All’iniziativa del dipartimento Programmazione della Presidenza sono intervenuti esponenti della Commissione Ue e del Comitato delle Regioni, assieme a giornalisti italiani e vincitori del Premio “Fesr Sicilia: l’Europa si racconta” . La narrazione dell’Unione europea da due prospettive diverse: quella di giornalisti e comunicatori pubblici che vivono nella “capitale” Ue e quella delle regioni che lavorano sulle realtà locali. Se ne è discusso al seminario “Raccontare la politica di coesione e i progetti europei: il ruolo dei media nei territori”, che si è svolto oggi nell’ufficio di Bruxelles della Regione Siciliana, su iniziativa del dipartimento Programmazione della Presidenza.
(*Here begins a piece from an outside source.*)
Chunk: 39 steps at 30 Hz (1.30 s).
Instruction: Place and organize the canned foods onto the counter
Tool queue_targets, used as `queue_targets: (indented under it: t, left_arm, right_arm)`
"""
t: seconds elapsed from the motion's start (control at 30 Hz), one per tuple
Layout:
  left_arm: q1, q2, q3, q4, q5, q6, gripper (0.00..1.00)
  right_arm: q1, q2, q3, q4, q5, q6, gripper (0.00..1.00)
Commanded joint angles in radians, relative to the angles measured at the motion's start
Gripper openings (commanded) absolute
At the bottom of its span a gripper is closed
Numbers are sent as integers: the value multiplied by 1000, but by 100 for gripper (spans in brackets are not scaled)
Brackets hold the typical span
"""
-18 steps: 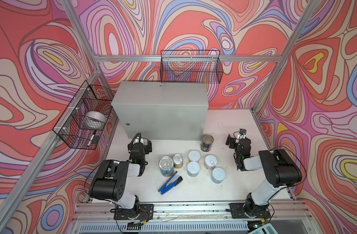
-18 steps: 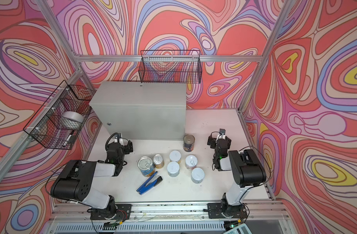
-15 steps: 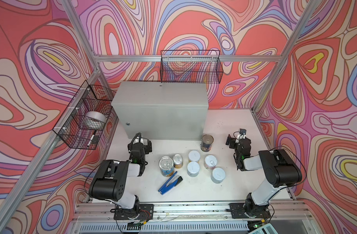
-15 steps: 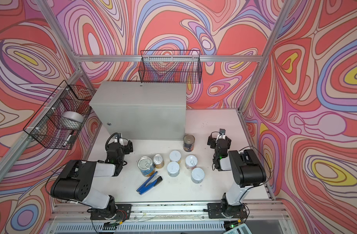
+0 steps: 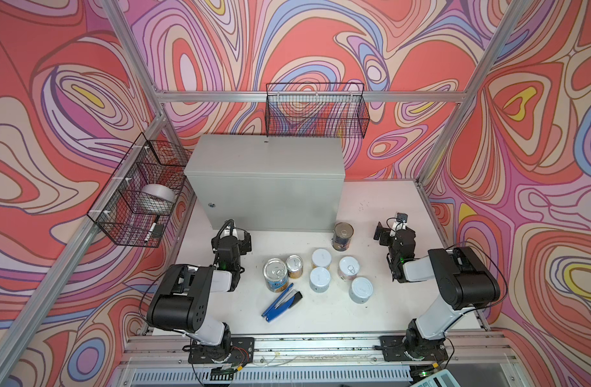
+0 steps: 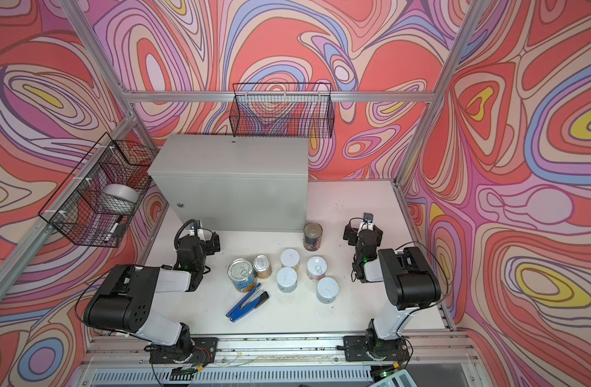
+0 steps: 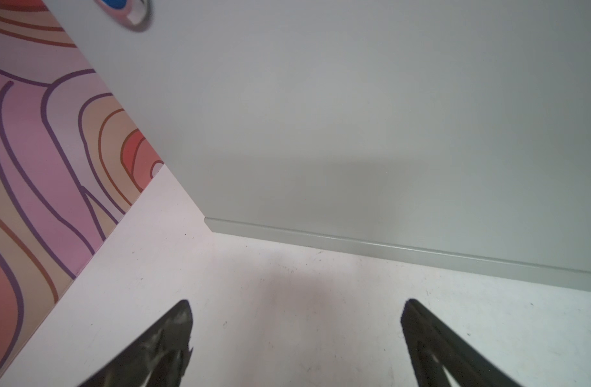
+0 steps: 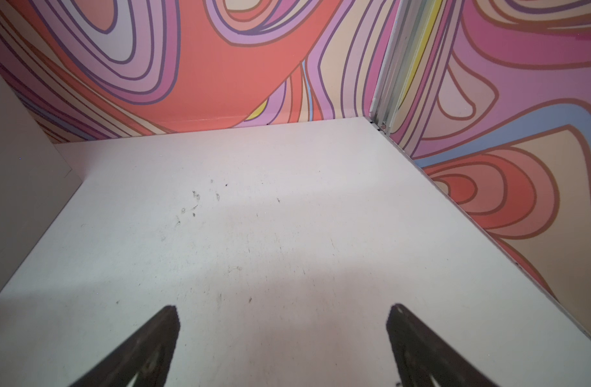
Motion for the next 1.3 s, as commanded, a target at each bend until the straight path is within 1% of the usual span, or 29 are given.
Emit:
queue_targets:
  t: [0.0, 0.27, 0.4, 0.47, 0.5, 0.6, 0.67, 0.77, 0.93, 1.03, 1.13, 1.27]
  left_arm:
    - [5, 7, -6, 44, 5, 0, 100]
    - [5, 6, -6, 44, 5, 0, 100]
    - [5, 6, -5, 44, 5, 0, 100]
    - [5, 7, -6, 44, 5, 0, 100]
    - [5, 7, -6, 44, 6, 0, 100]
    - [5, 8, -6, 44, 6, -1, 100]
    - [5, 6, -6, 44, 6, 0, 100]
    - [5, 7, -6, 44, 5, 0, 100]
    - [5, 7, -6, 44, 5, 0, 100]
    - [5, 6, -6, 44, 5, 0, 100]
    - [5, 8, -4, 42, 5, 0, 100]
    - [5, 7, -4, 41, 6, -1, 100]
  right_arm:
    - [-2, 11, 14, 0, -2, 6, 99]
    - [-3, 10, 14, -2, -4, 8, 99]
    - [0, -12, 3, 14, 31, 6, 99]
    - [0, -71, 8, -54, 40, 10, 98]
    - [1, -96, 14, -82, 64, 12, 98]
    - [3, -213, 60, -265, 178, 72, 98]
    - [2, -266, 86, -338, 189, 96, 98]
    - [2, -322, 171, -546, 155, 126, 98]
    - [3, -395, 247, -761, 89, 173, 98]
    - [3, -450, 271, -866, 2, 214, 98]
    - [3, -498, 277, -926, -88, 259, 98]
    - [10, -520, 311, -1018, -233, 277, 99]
L’incontro, organizzato nell’ambito del visiting tour rivolto ai vincitori della terza edizione del premio giornalistico “Fesr Sicilia: l’Europa si racconta”, ha coinvolto inoltre cronisti, funzionari Ue, esperti ed esponenti delle regioni italiane, in un dialogo sull’importanza del sistema mediatico nel favorire la consapevolezza dei cittadini in materia di fondi europei e territori.
In apertura, i saluti istituzionali del direttore del dipartimento Programmazione della Presidenza, Vincenzo Falgares, di Andrea Floria della dg Regio della Commissione europea e di Concetto Mannisi, presidente dell’Ordine dei giornalisti di Sicilia. Hanno introdotto i lavori Angela Antinoro e Marco Tornambè, dirigente e funzionario del servizio Comunicazione del dipartimento Programmazione.
Nella prima sessione, sul tema “Comunicare l’Europa: il punto di vista delle istituzioni”, si è parlato delle strategie per rendere accessibili ai cittadini le politiche dell’Ue, i programmi e le opportunità di finanziamento. Sono intervenuti Matteo Miglietta, addetto stampa del Comitato europeo delle Regioni, e inoltre, per la Commissione europea, Pierfrancesco Gennaro, social media manager della direzione generale Empl, assieme a Matteo Salvai, viceresponsabile dell’unità “Local engagement, Europe Direct & networks” della dg Comm.
Nella seconda parte, si è dato spazio al racconto delle buone pratiche dalle regioni italiane, mentre il panel finale è stato dedicato all'”Europa in parole semplici: formati e nuove narrazioni”, tra analisi, inchieste e video-produzioni, con tre giornalisti italiani attivi a Bruxelles: David Carretta (Radio Radicale e Il Mattinale Europeo), Maria Maggiore di Investigate Europe e Alessio Pisanò della start-up TotalEU. Nel pomeriggio, la conclusione delle attività con le visite alle redazioni di Euronews e Politico.
Ieri la delegazione siciliana ha fatto visita alle istituzioni europee. In mattinata, tappa al palazzo Berlaymont, dove i giornalisti vincitori del premio hanno partecipato al press briefing della Commissione europea con il vicepresidente esecutivo per la Coesione e le riforme, Raffaele Fitto, e a un meeting con il commissario Ue per la Pesca e gli oceani, Costas Kadis. Nel pomeriggio il gruppo ha visitato il Parlamento europeo, dove ha seguito una parte della seduta plenaria e incontrato gli eurodeputati della circoscrizione Insulare Giuseppe Antoci, Caterina Chinnici, Giuseppe Lupo e Raffaele Stancanelli. Le due tappe sono state organizzate in collaborazione con l’Ufficio del Parlamento europeo in Italia e con la Rappresentanza in Italia della Commissione europea, nell’ambito di un seminario stampa con la partecipazione di giornalisti della Sardegna e di altre regioni.
Il premio giornalistico “Fesr Sicilia: l’Europa si racconta” viene assegnato ai migliori articoli, reportage e servizi cartacei oppure online su fatti, storie, progetti che raccontano al pubblico, nel modo più trasparente, veritiero e reale, l’uso dei fondi comunitari nel territorio siciliano. Il presidente della Regione Siciliana, Renato Schifani, ha consegnato i riconoscimenti ai vincitori della terza edizione a dicembre a Palazzo d’Orléans. Il premio è organizzato dal dipartimento Programmazione nell’ambito del piano annuale di comunicazione del Pr Fesr Sicilia 2021-2027, in collaborazione con l’Ordine dei giornalisti di Sicilia.